Sunday, February 9, 2020

Florida Supreme Court rules that a unanimous jury is not required for death penalty

When the Florida Supreme Court ruled last month that a unanimous jury is not required for the state to hand down a death sentence, the decision reverberated in the state prisons that house hundreds of felons already sentenced to death, reported The Crime Report. The legal wrangling over their fate overnight became “chaos,” says death penalty lawyer Marty McClain,  the Christian Science Monitor reports. Only four years earlier, Florida had struck down the power of judges, not juries, to decide whether or not to execute convicts. That ruling came after the U.S. Supreme Court said Florida’s system for capital sentencing was unconstitutional, leading nearly 100 inmates on death row to challenge their sentences.
A new conservative majority on Florida’s highest court has begun taking a shredder to this and other seemingly settled rulings, part of a national rollback of what conservatives see as an era of liberal judicial activism. With President Donald Trump’s appointment of 187 judges, three U.S. appeals courts have flipped from liberal to more conservative majorities.
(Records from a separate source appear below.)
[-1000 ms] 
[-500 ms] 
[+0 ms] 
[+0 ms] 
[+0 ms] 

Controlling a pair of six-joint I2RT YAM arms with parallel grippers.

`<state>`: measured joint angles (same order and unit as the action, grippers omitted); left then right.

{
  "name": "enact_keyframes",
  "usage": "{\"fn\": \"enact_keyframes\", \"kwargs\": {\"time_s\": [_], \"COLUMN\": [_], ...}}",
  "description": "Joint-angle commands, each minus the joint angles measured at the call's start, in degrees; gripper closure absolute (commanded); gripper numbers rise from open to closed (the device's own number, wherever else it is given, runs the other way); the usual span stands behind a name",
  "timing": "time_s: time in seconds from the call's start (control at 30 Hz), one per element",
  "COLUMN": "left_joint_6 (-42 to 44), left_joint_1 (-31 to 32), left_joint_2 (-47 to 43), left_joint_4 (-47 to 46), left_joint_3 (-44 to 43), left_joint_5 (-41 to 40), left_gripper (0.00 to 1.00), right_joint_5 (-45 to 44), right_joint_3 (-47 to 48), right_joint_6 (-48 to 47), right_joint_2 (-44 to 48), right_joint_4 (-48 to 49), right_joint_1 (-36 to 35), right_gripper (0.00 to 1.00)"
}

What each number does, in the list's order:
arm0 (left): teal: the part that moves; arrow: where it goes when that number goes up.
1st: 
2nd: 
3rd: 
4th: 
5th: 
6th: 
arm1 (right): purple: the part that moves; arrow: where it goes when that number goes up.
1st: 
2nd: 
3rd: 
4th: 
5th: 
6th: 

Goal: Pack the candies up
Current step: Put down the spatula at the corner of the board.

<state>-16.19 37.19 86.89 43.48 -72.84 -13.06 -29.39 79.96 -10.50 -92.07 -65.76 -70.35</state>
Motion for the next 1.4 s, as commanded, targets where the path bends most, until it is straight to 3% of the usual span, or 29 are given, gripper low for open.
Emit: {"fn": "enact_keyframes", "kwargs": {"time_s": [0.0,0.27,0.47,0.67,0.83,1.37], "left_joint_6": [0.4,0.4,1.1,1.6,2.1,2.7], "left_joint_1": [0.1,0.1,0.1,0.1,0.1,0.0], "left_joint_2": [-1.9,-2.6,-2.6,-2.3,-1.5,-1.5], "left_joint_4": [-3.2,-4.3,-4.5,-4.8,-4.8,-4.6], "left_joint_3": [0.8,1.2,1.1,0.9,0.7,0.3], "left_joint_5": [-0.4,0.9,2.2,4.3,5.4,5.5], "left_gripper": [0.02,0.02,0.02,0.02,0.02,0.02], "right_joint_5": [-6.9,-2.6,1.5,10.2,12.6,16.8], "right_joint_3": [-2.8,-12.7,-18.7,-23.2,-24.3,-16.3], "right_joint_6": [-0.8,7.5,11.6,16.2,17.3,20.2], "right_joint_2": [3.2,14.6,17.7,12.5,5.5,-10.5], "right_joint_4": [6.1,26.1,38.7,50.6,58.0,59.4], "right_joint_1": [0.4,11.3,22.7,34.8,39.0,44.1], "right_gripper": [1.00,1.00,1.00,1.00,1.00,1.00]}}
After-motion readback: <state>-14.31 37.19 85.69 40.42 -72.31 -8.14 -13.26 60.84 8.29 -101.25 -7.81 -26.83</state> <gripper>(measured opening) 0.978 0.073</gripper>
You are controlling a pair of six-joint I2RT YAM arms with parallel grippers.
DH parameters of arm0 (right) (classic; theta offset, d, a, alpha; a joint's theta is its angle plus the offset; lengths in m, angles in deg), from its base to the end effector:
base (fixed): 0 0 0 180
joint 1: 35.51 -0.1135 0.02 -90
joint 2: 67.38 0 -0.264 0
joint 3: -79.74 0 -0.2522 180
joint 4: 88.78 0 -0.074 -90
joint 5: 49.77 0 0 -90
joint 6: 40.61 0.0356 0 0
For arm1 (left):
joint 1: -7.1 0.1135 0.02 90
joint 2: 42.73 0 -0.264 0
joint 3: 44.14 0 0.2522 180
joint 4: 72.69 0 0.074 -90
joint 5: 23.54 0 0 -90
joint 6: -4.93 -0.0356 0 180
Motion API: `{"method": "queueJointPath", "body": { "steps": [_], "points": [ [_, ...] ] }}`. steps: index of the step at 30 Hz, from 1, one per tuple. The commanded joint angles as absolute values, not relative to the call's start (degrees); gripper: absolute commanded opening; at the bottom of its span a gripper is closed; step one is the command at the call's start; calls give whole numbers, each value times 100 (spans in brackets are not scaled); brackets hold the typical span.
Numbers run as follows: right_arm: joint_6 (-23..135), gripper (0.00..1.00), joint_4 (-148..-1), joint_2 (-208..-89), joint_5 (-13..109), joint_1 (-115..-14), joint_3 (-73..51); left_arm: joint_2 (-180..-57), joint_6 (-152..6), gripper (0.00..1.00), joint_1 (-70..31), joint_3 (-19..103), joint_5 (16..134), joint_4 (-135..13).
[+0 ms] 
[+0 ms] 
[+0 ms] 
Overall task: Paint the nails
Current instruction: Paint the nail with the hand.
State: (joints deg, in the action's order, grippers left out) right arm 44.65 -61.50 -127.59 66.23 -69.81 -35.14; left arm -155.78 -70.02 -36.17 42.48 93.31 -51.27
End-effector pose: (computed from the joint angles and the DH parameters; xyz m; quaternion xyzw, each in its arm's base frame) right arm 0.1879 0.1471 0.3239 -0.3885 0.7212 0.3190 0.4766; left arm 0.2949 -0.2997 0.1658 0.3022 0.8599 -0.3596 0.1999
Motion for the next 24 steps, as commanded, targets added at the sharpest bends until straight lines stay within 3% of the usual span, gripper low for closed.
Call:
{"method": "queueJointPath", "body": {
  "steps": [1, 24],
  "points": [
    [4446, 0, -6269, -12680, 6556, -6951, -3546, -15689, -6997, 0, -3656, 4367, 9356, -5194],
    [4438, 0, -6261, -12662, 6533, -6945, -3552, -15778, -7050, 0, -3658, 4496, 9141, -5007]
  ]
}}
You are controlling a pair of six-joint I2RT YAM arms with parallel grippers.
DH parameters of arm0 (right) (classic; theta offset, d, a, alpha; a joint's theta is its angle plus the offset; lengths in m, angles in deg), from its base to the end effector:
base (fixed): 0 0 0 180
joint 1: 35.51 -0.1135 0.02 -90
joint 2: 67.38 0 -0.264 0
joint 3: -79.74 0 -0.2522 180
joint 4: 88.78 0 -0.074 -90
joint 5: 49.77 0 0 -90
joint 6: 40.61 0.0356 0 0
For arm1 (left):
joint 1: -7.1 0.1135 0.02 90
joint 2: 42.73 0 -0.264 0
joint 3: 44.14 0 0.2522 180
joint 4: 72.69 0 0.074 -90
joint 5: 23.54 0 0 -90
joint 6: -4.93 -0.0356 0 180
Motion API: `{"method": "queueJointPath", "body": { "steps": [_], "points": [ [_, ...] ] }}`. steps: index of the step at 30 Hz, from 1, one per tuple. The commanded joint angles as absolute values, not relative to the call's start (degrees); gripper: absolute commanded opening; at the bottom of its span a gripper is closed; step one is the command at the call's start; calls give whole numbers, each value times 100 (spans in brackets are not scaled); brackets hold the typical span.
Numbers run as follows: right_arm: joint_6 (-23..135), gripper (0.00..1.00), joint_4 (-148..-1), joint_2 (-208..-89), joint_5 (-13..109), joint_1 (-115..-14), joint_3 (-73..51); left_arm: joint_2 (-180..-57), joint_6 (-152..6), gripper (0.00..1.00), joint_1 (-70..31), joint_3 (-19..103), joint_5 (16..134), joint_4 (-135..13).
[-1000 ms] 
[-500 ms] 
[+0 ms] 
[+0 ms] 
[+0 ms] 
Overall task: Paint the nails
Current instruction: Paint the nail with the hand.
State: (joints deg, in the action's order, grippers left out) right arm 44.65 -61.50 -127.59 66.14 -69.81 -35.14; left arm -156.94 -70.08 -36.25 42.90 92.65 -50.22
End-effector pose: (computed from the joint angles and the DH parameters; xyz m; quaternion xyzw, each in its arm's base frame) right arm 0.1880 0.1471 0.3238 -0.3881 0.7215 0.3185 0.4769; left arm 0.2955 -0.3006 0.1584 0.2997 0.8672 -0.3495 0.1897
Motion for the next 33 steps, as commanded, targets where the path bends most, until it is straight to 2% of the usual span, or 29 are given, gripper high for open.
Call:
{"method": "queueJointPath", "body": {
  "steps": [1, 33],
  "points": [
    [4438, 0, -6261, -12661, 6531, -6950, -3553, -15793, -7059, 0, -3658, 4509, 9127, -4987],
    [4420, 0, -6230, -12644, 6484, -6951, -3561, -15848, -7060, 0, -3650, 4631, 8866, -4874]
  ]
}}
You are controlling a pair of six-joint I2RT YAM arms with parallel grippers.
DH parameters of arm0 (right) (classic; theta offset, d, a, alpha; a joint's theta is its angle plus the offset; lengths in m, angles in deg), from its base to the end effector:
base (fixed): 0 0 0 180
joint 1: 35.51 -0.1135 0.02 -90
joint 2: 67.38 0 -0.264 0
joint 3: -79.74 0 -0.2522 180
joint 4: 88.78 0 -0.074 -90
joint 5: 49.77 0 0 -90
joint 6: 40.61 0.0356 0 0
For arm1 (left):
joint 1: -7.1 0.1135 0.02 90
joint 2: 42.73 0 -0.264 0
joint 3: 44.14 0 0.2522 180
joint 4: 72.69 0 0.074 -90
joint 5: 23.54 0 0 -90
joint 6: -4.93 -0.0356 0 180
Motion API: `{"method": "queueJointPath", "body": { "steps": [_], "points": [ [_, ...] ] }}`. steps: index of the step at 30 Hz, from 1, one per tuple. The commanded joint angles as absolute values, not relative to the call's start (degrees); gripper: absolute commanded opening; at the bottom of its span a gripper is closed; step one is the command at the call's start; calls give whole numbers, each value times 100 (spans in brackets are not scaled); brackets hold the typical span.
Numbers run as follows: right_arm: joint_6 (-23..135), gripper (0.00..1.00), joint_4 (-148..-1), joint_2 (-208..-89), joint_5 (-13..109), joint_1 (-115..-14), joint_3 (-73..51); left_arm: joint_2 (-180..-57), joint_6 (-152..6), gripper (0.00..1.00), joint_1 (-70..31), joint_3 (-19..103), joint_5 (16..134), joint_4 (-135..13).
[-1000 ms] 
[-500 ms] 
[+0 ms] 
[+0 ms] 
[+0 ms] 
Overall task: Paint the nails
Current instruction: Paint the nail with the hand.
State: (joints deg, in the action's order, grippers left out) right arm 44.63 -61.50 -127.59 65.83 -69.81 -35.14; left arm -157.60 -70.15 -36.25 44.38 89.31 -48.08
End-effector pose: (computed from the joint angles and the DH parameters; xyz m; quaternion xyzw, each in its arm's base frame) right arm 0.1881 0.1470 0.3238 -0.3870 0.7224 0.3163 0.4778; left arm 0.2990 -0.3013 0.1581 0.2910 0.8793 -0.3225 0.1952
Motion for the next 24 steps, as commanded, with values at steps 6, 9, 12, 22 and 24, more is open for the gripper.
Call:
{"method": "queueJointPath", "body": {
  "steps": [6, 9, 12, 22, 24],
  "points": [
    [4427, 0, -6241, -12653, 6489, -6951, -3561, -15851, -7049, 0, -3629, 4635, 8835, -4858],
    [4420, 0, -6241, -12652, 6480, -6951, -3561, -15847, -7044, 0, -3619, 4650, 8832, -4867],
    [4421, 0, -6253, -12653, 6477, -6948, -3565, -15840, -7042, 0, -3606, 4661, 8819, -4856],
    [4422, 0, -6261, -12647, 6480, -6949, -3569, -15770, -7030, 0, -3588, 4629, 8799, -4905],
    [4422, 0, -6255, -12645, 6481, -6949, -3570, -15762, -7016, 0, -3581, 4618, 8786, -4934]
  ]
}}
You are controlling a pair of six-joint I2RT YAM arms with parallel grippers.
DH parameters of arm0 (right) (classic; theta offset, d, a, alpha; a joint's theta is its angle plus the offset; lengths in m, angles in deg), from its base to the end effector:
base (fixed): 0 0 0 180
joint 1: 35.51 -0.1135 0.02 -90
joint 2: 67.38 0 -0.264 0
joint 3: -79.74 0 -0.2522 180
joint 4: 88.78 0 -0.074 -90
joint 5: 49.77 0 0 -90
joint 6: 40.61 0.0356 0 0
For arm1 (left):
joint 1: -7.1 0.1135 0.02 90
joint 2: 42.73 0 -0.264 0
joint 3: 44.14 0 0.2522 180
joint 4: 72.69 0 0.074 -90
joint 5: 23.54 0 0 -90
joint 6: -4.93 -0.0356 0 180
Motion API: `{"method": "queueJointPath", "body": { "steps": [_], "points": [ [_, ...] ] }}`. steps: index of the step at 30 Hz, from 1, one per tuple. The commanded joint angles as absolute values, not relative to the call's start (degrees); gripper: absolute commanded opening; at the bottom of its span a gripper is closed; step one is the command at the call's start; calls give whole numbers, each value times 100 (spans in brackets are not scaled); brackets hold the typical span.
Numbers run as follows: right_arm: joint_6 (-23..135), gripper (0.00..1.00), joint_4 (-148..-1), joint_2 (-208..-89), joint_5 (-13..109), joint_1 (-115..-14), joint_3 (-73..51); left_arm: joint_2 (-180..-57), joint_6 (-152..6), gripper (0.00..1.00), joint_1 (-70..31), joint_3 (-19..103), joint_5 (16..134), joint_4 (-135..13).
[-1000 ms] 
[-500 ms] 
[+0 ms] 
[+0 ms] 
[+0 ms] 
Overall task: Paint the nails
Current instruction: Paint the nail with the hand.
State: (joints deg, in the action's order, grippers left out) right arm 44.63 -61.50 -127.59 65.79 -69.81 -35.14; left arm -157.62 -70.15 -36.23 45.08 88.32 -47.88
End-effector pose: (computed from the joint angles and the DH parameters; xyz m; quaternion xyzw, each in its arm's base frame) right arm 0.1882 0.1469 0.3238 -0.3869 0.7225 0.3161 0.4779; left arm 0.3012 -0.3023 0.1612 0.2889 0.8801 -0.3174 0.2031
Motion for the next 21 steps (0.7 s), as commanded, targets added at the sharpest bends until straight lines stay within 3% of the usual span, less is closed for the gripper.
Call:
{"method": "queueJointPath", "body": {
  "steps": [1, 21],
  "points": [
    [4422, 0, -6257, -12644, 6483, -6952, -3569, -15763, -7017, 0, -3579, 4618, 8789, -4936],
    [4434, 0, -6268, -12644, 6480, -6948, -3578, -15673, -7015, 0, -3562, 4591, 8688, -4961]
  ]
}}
Critics say the Florida court’s abrupt reversal violates the concept of stare decisis, which holds that rulings that overturn established law should be “well thought-out and pretty rare,” says Prof. Kenneth Williams of the South Texas College of Law Houston. The reason for the change is the court’s makeup: Republican governors have replaced four of the justices who ruled on the 2016 case under Florida’s mandatory retirement law, tilting it to conservatives. The new judges “have a very narrow interpretation of the Constitution and they will come out with really narrow decisions,” says Stephen Harper of the Death Penalty Clinic at Florida International University in Miami. “That means the country is reverting to a much more conservative outlook and jurisprudence – more conservative than I think the public wants, or is.”